Yesterday I officiated at my sister's wedding. It was a great occasion. I watched my father walk my sister down the aisle. The groom was crying, the best man was crying, and my mother was crying. I thought to myself, 'I've got to hold this thing together or we're all going to come unstuck.' I realized I was a pastor, a servant of the Lord, representing him, and I was a brother to my little sister who was getting married. I was in a role where I was an advisor, a counselor to this couple and I wanted to do that faithfully and successfully; to urge them to have the proper foundations for their marriage, to stand for the right things, to have godliness at the center of their lives.

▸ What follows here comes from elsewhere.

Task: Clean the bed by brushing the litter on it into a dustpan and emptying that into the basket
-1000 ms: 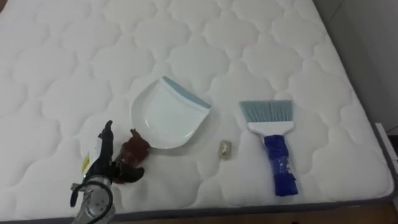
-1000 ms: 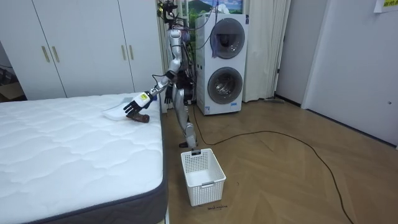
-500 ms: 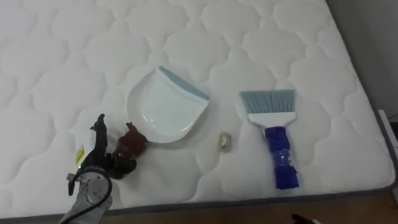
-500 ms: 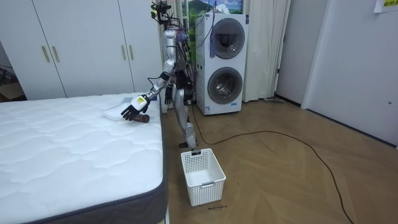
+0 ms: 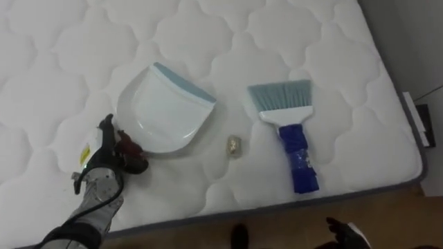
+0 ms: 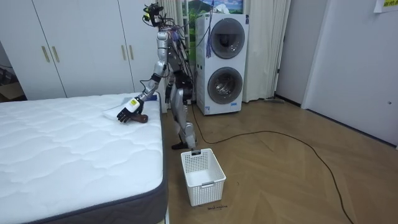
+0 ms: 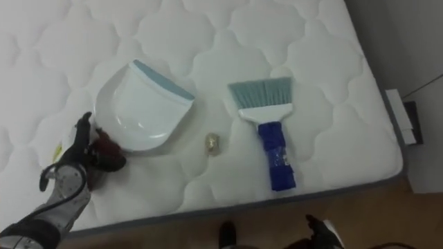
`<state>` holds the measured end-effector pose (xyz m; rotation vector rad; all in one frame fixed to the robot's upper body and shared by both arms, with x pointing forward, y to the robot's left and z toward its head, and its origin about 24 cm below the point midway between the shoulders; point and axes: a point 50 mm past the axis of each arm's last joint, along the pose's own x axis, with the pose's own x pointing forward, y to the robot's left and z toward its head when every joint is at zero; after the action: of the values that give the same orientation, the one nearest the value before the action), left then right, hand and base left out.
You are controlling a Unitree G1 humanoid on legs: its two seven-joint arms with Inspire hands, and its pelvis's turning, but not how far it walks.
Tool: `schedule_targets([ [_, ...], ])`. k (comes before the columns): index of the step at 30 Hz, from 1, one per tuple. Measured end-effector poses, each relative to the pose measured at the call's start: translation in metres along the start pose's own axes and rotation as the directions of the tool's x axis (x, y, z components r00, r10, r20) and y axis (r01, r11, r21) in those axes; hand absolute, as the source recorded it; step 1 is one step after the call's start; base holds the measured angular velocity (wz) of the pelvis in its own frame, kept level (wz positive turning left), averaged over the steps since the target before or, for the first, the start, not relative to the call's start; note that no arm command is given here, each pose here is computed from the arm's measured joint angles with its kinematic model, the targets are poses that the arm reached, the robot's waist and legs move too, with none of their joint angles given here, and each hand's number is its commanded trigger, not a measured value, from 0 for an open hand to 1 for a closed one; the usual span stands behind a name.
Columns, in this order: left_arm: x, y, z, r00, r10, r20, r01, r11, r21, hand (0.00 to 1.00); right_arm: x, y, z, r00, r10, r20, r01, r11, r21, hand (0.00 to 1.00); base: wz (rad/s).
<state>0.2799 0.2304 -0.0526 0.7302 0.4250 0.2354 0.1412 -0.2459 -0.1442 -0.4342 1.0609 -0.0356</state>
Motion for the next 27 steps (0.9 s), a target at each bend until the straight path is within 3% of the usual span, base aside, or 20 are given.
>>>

There is a passage in the seventh and last letter of Jesus to the churches in the book of Revelation where the counsel of Christ, the advice of the Master, is central. What should be our goals? What is worth giving ourselves to? What should we avoid? In the 18th verse of Revelation 3, Jesus said, 'I advise you, buy from Me gold refined by fire.' He is, in a very real sense, an investment counselor who has advice on where to put our treasure and where to invest ourselves.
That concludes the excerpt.